Here's the thing: Jeremiah Fears and Derik Queen both went off, but are they pickups? Fears is already owned at 14.0 PPG average. He popped off last night but in a loss where his team got shredded defensively. Queen's interesting in deeper formats. He's showing up on the scoring sheet in a consistent way (25 points, 11 boards). If he's available in your league and you need frontcourt depth, he's worth a look.

Josh Oduro also grabbed 12 boards in 23 minutes. That's a glass-cleaning performance that could be useful in rebound-heavy builds, especially if he's still under 50% ownership.

The Bottom Line

The Celtics destroyed New Orleans, and it felt like a game where depth and role players got their turn to shine while the stars either sat or took a backseat to the flow of the game. Sam Hauser and Payton Pritchard were the real winners for fantasy here. If either is available, they're borderline adds in 12-team leagues and definite adds in deeper formats.

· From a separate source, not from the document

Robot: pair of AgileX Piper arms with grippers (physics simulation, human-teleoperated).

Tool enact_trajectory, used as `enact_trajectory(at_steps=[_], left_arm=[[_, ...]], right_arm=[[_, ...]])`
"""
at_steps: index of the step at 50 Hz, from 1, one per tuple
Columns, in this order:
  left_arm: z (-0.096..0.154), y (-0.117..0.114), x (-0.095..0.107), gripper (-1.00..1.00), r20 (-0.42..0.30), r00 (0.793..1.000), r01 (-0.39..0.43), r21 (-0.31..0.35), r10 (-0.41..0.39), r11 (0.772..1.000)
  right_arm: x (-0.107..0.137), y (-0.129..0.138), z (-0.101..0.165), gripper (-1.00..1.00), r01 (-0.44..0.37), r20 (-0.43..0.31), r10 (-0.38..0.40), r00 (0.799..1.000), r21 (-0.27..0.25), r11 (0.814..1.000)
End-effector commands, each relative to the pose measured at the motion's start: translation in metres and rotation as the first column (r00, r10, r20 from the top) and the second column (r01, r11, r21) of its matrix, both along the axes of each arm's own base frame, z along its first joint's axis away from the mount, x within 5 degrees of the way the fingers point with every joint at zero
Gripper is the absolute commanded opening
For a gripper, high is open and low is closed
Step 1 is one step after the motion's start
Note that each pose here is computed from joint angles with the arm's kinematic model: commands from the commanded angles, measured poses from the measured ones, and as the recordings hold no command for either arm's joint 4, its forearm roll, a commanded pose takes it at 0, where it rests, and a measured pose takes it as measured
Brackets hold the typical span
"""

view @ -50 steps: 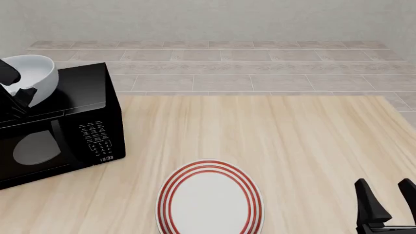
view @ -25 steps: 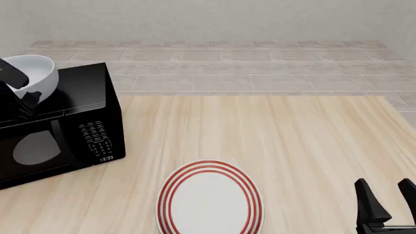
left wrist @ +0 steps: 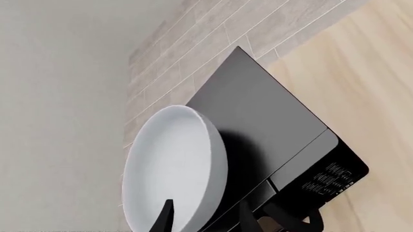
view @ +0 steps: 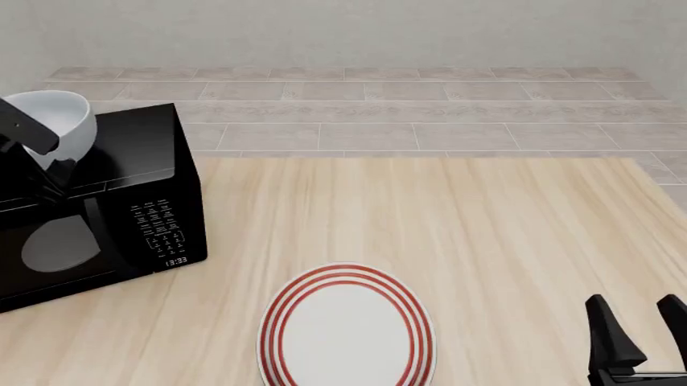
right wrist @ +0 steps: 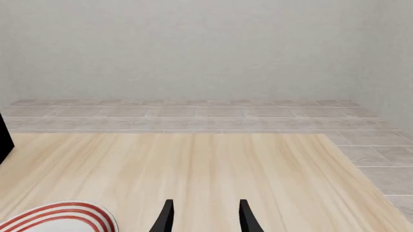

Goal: Pick up the white bowl and put it on the plate.

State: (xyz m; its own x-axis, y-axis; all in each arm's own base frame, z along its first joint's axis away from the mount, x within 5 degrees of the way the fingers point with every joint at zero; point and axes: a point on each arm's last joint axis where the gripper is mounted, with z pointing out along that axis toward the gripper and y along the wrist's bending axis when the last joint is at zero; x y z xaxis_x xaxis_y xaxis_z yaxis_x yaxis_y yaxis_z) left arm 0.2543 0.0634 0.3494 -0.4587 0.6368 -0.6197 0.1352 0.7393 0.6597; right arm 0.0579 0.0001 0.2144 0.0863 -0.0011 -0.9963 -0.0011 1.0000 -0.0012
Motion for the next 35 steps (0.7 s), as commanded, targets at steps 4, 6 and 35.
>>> enact_trajectory(at_steps=[4, 6, 35], left_arm=[[-0.011, 0.006, 0.008, 1.00, -0.018, 1.000, -0.013, 0.002, 0.013, 1.000], [-0.013, 0.007, 0.008, 1.00, -0.019, 1.000, -0.013, 0.006, 0.013, 1.000], [-0.023, 0.016, 0.014, 1.00, -0.032, 0.999, -0.023, 0.031, 0.024, 0.999]], right_arm=[[0.000, 0.000, 0.000, 1.00, 0.000, 0.000, 0.000, 1.000, 0.001, 1.000], [0.000, 0.000, 0.000, 1.00, 0.000, 0.000, 0.000, 1.000, 0.001, 1.000], [0.000, 0.000, 0.000, 1.00, 0.000, 0.000, 0.000, 1.000, 0.001, 1.000]])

For the Pelicans, Jeremiah Fears and Derik Queen proved they can put up numbers, but context matters. They're in a bad team that got blown out. Unless New Orleans finds consistency, these are one-off performances to appreciate but not overweight for future lineups.

Watch Jaylen Brown closely over the next few games. If Tatum continues to miss time, Brown should see a usage bump. If he doesn't, that's a red flag.